(What the task requires): Every line of the material below must be repeated exactly.

(Provided information):
━━━

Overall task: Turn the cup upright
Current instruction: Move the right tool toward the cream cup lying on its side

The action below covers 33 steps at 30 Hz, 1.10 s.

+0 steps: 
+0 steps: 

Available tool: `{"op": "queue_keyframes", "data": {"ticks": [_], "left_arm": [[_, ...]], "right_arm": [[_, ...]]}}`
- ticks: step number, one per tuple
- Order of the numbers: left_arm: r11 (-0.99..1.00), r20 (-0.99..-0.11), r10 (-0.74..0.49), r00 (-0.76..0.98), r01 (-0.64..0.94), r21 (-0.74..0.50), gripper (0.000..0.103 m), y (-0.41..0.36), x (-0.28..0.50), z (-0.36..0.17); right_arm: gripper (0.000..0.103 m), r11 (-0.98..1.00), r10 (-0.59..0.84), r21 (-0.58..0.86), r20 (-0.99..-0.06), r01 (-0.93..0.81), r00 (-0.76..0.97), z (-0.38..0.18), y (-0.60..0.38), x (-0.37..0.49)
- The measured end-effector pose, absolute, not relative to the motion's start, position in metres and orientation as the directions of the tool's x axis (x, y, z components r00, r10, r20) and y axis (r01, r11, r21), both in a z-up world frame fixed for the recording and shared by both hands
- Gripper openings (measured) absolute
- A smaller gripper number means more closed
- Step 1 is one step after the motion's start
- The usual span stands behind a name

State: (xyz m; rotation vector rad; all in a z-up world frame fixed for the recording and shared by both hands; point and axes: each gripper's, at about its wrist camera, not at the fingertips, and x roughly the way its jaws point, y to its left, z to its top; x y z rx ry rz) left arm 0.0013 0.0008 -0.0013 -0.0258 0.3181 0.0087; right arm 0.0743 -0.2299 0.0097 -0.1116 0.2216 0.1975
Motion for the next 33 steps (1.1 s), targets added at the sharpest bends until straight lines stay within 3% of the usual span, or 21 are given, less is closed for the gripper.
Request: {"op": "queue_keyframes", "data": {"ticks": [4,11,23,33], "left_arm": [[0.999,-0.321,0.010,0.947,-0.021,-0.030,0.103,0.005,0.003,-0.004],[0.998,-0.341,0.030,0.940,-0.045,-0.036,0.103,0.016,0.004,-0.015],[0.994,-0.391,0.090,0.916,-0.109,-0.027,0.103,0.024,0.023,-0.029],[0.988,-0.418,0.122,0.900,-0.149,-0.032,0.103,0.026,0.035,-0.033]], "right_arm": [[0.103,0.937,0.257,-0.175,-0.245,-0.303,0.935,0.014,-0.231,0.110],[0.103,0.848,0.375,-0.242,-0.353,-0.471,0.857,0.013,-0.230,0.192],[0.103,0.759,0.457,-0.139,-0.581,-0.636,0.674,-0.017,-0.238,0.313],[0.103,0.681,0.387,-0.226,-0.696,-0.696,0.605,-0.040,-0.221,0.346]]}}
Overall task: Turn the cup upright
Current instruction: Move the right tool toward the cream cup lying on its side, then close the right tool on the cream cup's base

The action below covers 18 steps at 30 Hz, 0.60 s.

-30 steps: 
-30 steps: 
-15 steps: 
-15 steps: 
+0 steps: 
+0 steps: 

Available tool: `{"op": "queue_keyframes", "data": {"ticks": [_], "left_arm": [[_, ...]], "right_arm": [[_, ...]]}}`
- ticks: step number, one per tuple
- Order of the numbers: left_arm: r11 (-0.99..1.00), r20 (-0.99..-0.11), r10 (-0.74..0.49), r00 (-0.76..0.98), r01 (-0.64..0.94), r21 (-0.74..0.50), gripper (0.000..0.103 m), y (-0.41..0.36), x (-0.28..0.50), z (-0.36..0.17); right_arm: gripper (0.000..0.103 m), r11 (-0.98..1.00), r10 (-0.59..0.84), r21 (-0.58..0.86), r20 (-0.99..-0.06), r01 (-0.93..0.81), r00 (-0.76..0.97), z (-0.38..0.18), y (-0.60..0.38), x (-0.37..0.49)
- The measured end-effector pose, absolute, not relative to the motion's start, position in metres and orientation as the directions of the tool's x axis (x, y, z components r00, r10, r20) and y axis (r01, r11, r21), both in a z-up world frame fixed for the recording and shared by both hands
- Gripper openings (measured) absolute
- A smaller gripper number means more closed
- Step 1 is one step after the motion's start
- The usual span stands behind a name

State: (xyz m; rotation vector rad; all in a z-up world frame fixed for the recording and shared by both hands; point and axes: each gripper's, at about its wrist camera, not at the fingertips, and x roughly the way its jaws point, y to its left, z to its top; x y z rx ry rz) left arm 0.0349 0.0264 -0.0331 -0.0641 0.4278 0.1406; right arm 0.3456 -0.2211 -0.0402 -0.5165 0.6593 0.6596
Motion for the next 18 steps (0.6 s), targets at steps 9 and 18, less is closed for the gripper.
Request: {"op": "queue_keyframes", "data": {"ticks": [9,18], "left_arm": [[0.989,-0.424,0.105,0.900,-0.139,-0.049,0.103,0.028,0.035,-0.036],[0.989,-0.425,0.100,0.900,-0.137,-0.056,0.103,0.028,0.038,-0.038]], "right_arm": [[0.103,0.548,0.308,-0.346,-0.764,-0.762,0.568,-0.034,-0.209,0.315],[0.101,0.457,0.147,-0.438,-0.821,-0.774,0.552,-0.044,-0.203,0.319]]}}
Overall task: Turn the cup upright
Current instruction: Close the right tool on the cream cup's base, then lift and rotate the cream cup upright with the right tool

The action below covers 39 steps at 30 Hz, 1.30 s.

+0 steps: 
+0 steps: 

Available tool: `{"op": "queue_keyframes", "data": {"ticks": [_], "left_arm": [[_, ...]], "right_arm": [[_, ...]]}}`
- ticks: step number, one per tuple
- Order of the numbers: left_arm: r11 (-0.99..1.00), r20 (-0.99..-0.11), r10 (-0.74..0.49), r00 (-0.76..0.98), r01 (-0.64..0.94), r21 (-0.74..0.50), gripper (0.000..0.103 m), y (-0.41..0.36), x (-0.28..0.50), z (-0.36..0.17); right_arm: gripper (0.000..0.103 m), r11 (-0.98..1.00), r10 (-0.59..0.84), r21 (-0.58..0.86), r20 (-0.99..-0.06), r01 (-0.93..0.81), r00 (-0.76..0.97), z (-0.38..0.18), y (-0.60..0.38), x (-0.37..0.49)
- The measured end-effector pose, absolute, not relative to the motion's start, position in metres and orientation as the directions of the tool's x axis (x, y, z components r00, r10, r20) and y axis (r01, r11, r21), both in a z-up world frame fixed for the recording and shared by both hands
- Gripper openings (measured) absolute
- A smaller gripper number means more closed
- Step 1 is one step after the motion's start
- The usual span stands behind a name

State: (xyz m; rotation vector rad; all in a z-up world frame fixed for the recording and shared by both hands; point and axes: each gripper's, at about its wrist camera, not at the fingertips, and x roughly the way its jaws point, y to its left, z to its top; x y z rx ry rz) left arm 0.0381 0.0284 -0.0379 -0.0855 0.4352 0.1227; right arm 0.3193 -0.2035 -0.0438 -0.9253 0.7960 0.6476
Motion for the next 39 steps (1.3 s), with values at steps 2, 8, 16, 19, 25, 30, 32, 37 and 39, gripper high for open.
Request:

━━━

(Solution to the problem):
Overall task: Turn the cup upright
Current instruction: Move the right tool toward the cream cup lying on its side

The action below covers 33 steps at 30 Hz, 1.10 s.

+0 steps: 
+0 steps: 

Available tool: `{"op": "queue_keyframes", "data": {"ticks": [_], "left_arm": [[_, ...]], "right_arm": [[_, ...]]}}`
- ticks: step number, one per tuple
- Order of the numbers: left_arm: r11 (-0.99..1.00), r20 (-0.99..-0.11), r10 (-0.74..0.49), r00 (-0.76..0.98), r01 (-0.64..0.94), r21 (-0.74..0.50), gripper (0.000..0.103 m), y (-0.41..0.36), x (-0.28..0.50), z (-0.36..0.17); right_arm: gripper (0.000..0.103 m), r11 (-0.98..1.00), r10 (-0.59..0.84), r21 (-0.58..0.86), r20 (-0.99..-0.06), r01 (-0.93..0.81), r00 (-0.76..0.97), z (-0.38..0.18), y (-0.60..0.38), x (-0.37..0.49)
- The measured end-effector pose, absolute, not relative to the motion's start, position in metres and orientation as the directions of the tool's x axis (x, y, z components r00, r10, r20) and y axis (r01, r11, r21), both in a z-up world frame fixed for the recording and shared by both hands
- Gripper openings (measured) absolute
- A smaller gripper number means more closed
- Step 1 is one step after the motion's start
- The usual span stands behind a name

State: (xyz m; rotation vector rad; all in a z-up world frame fixed for the recording and shared by both hands; point and axes: each gripper's, at about its wrist camera, not at the fingertips, and x roughly the way its jaws point, y to its left, z to its top; x y z rx ry rz) left arm 0.0013 0.0008 -0.0013 -0.0258 0.3181 0.0087; right arm 0.0743 -0.2299 0.0097 -0.1116 0.2216 0.1975
Motion for the next 33 steps (1.1 s), targets added at the sharpest bends until straight lines stay within 3% of the usual span, or 21 are given, less is closed for the gripper.
Request: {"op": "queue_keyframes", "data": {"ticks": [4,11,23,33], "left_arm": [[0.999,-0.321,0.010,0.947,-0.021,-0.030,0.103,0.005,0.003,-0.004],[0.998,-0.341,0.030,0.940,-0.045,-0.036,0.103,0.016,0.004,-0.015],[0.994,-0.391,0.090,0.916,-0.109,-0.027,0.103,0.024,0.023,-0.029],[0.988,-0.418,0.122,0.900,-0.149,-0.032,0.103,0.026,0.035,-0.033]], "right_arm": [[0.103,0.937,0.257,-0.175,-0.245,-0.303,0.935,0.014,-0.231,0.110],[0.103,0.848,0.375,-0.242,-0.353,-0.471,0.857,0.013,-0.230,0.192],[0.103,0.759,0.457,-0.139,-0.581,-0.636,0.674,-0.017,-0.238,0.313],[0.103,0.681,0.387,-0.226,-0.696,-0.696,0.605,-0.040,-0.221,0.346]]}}
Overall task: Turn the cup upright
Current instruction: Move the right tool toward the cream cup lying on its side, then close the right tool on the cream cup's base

The action below covers 18 steps at 30 Hz, 0.60 s.

-30 steps: 
-30 steps: 
-15 steps: 
-15 steps: 
+0 steps: 
+0 steps: 

Available tool: `{"op": "queue_keyframes", "data": {"ticks": [_], "left_arm": [[_, ...]], "right_arm": [[_, ...]]}}`
- ticks: step number, one per tuple
- Order of the numbers: left_arm: r11 (-0.99..1.00), r20 (-0.99..-0.11), r10 (-0.74..0.49), r00 (-0.76..0.98), r01 (-0.64..0.94), r21 (-0.74..0.50), gripper (0.000..0.103 m), y (-0.41..0.36), x (-0.28..0.50), z (-0.36..0.17); right_arm: gripper (0.000..0.103 m), r11 (-0.98..1.00), r10 (-0.59..0.84), r21 (-0.58..0.86), r20 (-0.99..-0.06), r01 (-0.93..0.81), r00 (-0.76..0.97), z (-0.38..0.18), y (-0.60..0.38), x (-0.37..0.49)
- The measured end-effector pose, absolute, not relative to the motion's start, position in metres and orientation as the directions of the tool's x axis (x, y, z components r00, r10, r20) and y axis (r01, r11, r21), both in a z-up world frame fixed for the recording and shared by both hands
- Gripper openings (measured) absolute
- A smaller gripper number means more closed
- Step 1 is one step after the motion's start
- The usual span stands behind a name

State: (xyz m; rotation vector rad; all in a z-up world frame fixed for the recording and shared by both hands; point and axes: each gripper's, at about its wrist camera, not at the fingertips, and x roughly the way its jaws point, y to its left, z to its top; x y z rx ry rz) left arm 0.0349 0.0264 -0.0331 -0.0641 0.4278 0.1406; right arm 0.3456 -0.2211 -0.0402 -0.5165 0.6593 0.6596
Motion for the next 18 steps (0.6 s), targets at steps 9 and 18, less is closed for the gripper.
Request: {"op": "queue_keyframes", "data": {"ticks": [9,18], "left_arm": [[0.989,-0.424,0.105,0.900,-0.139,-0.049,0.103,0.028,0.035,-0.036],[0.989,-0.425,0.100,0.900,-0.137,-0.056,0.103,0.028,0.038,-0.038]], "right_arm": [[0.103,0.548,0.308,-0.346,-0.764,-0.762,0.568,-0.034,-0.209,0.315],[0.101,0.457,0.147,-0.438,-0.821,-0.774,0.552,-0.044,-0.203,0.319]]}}
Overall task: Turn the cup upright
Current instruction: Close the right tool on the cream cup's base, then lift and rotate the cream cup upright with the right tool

The action below covers 39 steps at 30 Hz, 1.30 s.

+0 steps: 
+0 steps: 

Available tool: `{"op": "queue_keyframes", "data": {"ticks": [_], "left_arm": [[_, ...]], "right_arm": [[_, ...]]}}`
- ticks: step number, one per tuple
- Order of the numbers: left_arm: r11 (-0.99..1.00), r20 (-0.99..-0.11), r10 (-0.74..0.49), r00 (-0.76..0.98), r01 (-0.64..0.94), r21 (-0.74..0.50), gripper (0.000..0.103 m), y (-0.41..0.36), x (-0.28..0.50), z (-0.36..0.17); right_arm: gripper (0.000..0.103 m), r11 (-0.98..1.00), r10 (-0.59..0.84), r21 (-0.58..0.86), r20 (-0.99..-0.06), r01 (-0.93..0.81), r00 (-0.76..0.97), z (-0.38..0.18), y (-0.60..0.38), x (-0.37..0.49)
- The measured end-effector pose, absolute, not relative to the motion's start, position in metres and orientation as the directions of the tool's x axis (x, y, z components r00, r10, r20) and y axis (r01, r11, r21), both in a z-up world frame fixed for the recording and shared by both hands
- Gripper openings (measured) absolute
- A smaller gripper number means more closed
- Step 1 is one step after the motion's start
- The usual span stands behind a name

State: (xyz m; rotation vector rad; all in a z-up world frame fixed for the recording and shared by both hands; point and axes: each gripper's, at about its wrist camera, not at the fingertips, and x roughly the way its jaws point, y to its left, z to its top; x y z rx ry rz) left arm 0.0381 0.0284 -0.0379 -0.0855 0.4352 0.1227; right arm 0.3193 -0.2035 -0.0438 -0.9253 0.7960 0.6476
Motion for the next 39 steps (1.3 s), with values at steps 2, 8, 16, 19, 25, 30, 32, 37 and 39, gripper high for open.
Request:

The requested output is complete.